Lire aussi : Le Bénin bloque l’embarquement du pétrole brut nigérien et exige l’ouverture des frontières entre les deux pays
D’où la volonté de la Chine de trouver rapidement un accord entre les deux pays en envoyant une délégation dans les deux pays. Celle-ci a été reçue, mercredi 15 mai, dans la capitale béninoise par le président Patrice Talon. La délégation chinoise, composée de fonctionnaires du ministère des Affaires étrangères, de celui de l’Energie et des cadres de China National Petroleum Corp (CNPC), tente d’arrondir les angles entre Cotonou et Niamey.
Juste après Cotonou, la délégation chinoise ira à Niamey pour y rencontrer et certainement mettre la pression sur les autorités militaires nigériennes. Il faut dire que Pékin a misé gros sur le brut nigérien dont la capacité à l’export devrait atteindre les 200.000 barils par jour en 2026. Pays enclavé, le Niger n’a pas de choix que d’utiliser l’oléoduc passant par le Bénin pour exporter son pétrole.
Face à cette situation, certains se demanderont pourquoi la Cedeao n’a pas essayer d’atténuer le différend entre les deux pays sachant que c’est elle qui est à l’origine des sanctions et de la fermeture des frontières avec le Niger. Seulement, la communauté sous-régionale est aujourd’hui désarmée.
Le Niger, à l’instar du Mali et du Burkina Faso, ne fait plus partie de cet ensemble sous-régional ouest-africain. Mais les deux pays restent membres de l’Union économique et monétaire ouest-africain (Uemoa) qui autorise la libre circulation des biens et des personnes au sein des six pays qui la composent -Bénin, Niger, Côte d’Ivoire, Sénégal, Mali et Togo-, des pays partageant l’usage du franc CFA en Afrique de l’Ouest. Mais cette union aussi, en ayant soutenu les sanctions contre le Niger au détriment de ses textes est aussi considérée comme hors-jeu pour jouer les bons offices entre les deux pays.
Lire aussi : Niger: une société chinoise va reprendre l’extraction d’uranium après dix ans d’interruption
A cela s’ajoute le fait que le Togo, qui joue les intermédiaires entre les régimes issus des coups d’Etat au niveau de la région et le reste de la Cedeao, est le grand bénéficiaire des différends entre les pays de la Cedeao et ceux de l’AES. Le Togo est ainsi devenu la principale porte d’entrée et de sortie des marchandises entrant et sortant du Niger et du Burkina Faso, au détriment d’autres pays qui jouaient traditionnellement ce rôle, le Bénin et le Nigeria pour le Niger.

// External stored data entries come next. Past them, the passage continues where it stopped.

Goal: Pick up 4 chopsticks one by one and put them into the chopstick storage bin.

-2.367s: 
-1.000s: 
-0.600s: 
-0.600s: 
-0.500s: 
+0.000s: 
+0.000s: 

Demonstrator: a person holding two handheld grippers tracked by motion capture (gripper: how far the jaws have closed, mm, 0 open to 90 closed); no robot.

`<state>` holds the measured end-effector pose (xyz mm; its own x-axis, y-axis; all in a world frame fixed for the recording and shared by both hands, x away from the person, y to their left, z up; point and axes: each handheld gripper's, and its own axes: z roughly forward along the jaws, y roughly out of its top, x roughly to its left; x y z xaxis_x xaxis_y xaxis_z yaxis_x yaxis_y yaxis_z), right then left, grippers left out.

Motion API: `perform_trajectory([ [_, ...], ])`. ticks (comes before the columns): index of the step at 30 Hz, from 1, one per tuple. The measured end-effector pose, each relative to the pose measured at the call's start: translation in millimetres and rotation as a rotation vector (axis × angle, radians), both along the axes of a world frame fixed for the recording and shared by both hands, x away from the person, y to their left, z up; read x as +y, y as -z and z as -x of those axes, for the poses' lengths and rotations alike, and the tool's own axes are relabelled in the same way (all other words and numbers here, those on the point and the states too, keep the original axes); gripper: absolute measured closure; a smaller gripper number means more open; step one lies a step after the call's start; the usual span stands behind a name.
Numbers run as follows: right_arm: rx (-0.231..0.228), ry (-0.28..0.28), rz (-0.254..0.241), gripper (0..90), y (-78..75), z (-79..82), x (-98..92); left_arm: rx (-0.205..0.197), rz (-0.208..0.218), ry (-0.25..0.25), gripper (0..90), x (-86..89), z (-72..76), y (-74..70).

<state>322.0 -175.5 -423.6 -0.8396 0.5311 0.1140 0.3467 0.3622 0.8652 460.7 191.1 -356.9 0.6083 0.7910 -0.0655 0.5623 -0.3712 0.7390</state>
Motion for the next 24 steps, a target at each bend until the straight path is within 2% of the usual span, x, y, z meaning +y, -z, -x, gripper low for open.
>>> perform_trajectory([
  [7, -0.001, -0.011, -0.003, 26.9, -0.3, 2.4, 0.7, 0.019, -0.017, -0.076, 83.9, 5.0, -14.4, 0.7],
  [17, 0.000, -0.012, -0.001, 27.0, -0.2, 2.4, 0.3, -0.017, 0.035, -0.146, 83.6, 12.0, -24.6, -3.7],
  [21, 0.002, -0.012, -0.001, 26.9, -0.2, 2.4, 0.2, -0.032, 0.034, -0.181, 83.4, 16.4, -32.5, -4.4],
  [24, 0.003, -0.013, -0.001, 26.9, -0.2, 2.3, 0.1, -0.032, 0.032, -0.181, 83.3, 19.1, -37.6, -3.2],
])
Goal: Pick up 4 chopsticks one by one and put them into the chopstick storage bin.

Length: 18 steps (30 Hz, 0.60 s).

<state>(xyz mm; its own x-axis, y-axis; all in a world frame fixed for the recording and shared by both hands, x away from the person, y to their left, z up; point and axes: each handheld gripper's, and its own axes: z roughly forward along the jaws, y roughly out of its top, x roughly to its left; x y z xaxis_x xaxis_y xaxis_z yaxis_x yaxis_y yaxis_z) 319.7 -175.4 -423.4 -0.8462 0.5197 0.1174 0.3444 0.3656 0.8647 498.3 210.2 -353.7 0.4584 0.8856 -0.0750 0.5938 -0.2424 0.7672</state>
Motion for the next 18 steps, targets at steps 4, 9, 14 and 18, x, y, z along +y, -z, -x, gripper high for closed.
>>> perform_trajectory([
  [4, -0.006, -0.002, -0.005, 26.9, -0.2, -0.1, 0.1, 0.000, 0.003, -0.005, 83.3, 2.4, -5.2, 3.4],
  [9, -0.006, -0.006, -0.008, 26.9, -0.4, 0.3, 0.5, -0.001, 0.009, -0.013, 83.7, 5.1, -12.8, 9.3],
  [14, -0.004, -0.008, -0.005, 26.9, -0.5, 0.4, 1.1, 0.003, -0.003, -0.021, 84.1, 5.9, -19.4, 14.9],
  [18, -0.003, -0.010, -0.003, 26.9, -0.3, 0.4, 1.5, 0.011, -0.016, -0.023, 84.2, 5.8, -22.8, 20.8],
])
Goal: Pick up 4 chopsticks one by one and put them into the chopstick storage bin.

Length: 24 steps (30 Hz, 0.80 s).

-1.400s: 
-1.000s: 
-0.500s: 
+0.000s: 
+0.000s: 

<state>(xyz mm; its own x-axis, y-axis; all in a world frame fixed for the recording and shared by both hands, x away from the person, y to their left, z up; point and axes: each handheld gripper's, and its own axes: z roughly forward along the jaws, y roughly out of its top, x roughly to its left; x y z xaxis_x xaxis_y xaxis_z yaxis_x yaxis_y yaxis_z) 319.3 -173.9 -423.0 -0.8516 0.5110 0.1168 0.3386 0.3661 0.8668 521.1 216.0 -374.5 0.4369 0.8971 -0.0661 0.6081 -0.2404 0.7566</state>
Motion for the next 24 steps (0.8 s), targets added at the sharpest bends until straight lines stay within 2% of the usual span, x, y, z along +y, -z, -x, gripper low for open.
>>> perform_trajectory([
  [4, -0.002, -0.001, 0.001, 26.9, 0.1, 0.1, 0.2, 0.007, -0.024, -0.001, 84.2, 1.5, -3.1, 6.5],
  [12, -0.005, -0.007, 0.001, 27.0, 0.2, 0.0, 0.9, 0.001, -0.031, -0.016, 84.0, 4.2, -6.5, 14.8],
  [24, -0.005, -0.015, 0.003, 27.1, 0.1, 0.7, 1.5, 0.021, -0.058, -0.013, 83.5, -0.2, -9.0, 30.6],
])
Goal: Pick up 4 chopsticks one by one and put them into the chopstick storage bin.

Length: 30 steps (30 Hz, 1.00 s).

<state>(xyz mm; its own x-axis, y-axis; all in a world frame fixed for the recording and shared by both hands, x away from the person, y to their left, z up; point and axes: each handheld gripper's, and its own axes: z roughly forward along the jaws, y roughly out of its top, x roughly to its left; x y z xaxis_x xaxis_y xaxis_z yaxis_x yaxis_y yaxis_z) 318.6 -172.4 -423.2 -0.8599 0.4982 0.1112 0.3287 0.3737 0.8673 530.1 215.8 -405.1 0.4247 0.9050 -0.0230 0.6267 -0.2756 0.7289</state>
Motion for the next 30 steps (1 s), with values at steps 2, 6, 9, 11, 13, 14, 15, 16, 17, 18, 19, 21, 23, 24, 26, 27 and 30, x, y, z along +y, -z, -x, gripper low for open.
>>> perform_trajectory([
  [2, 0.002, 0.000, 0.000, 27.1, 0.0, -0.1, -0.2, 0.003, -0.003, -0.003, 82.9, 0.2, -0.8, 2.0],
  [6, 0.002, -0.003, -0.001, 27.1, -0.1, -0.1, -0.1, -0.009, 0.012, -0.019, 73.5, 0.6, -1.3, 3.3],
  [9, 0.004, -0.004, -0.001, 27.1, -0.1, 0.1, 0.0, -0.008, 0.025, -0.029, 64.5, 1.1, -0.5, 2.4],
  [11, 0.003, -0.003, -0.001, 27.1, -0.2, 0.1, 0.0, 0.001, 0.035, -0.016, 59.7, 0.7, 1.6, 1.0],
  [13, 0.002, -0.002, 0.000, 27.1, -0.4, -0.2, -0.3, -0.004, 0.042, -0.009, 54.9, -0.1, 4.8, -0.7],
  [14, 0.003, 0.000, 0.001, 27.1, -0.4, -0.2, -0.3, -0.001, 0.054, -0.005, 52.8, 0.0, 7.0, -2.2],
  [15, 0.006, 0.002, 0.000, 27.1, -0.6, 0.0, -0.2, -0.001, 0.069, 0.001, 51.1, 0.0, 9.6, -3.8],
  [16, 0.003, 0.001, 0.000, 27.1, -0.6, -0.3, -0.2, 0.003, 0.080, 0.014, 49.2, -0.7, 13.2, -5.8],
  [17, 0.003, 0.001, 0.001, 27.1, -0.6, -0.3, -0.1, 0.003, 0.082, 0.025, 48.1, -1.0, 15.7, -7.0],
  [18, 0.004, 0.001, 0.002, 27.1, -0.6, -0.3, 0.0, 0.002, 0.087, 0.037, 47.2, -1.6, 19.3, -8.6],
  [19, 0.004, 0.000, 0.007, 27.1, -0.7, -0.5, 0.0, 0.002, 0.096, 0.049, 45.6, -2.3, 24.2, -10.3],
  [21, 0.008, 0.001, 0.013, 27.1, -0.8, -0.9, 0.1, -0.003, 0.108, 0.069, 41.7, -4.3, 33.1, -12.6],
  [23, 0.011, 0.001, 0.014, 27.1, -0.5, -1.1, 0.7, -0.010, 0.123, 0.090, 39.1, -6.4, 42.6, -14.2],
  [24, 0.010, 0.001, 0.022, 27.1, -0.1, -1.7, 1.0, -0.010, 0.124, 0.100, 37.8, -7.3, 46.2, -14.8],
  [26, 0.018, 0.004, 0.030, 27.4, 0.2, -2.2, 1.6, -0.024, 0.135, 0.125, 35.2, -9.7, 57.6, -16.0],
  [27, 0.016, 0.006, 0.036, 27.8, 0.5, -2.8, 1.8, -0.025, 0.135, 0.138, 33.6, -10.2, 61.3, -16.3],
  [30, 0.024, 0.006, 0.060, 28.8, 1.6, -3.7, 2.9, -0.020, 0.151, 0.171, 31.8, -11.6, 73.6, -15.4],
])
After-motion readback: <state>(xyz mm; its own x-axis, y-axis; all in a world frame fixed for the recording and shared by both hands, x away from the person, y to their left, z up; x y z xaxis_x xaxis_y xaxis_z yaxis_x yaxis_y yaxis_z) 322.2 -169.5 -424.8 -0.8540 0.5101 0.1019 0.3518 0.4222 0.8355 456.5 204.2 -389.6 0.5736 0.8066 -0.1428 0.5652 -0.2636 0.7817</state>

Par contre, la Chine a les moyens de sa politique. Elle peut mettre la pression sur les deux pays, particulièrement sur le Niger qui refuse d’ouvrir sa frontière avec le Bénin. En effet, Niamey, durement affectée par les sanctions internationales se trouve dans une situation financière délicate.
D’ailleurs, pour faire face aux dépenses budgétaires, elle a sollicité et obtenu un accord de préfinancement de 400 millions de dollars de China National Petroleum Corp (CNPC), la société étatique qui exploite son brut. Celui-ci est bien évidemment gagée sur les futures livraisons de son pétrole.

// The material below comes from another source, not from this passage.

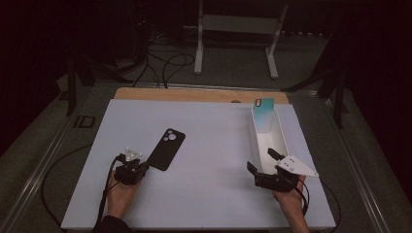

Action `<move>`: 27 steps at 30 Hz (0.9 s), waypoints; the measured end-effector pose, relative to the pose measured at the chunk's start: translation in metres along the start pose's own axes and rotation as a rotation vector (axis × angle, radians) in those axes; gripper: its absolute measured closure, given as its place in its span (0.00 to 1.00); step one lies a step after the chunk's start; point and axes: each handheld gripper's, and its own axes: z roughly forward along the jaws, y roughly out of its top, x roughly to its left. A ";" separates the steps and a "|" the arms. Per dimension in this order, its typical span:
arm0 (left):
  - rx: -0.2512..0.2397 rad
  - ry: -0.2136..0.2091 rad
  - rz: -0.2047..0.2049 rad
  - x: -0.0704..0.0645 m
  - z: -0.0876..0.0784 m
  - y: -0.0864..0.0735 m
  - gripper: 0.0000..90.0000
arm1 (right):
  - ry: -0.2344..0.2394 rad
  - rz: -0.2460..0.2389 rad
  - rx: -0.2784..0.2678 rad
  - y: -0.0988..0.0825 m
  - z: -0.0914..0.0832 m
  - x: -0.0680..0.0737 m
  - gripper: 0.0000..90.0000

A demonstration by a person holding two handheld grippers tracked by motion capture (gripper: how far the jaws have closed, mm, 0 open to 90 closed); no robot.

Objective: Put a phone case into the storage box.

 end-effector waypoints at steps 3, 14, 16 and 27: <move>-0.014 0.020 0.003 0.001 -0.005 0.000 0.95 | 0.000 -0.004 0.001 0.000 -0.001 0.000 0.10; -0.278 -0.068 0.081 0.003 -0.052 -0.004 0.61 | -0.004 -0.013 0.011 0.001 -0.001 0.000 0.11; -0.312 -0.067 0.096 0.002 -0.059 -0.006 0.44 | 0.000 -0.011 0.007 0.001 -0.001 -0.001 0.11; -0.424 -0.098 0.136 0.012 -0.087 -0.018 0.08 | 0.008 -0.004 0.009 0.003 0.000 -0.002 0.11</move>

Comptant sur le déboursement de cette importante avance, Niamey sera très attentive à la médiation chinoise. Sinon, c’est l’avenir de ses exportations de brut qui sont menacées. Or, le pays compte énormément sur ce brut pour améliorer ses recettes publiques et financer son développement.
En outre, subissant les sanctions de certains pays occidentaux et bailleurs de fonds, Niamey compte particulièrement sur la Russie et la Chine. D’ailleurs, une société chinoise vient de relancer l’exploitation d’un gisement d’uranium nigérien interrompue depuis une dizaine d’années. C’est dire que la voix chinoise sera écoutée du côté de Niamey.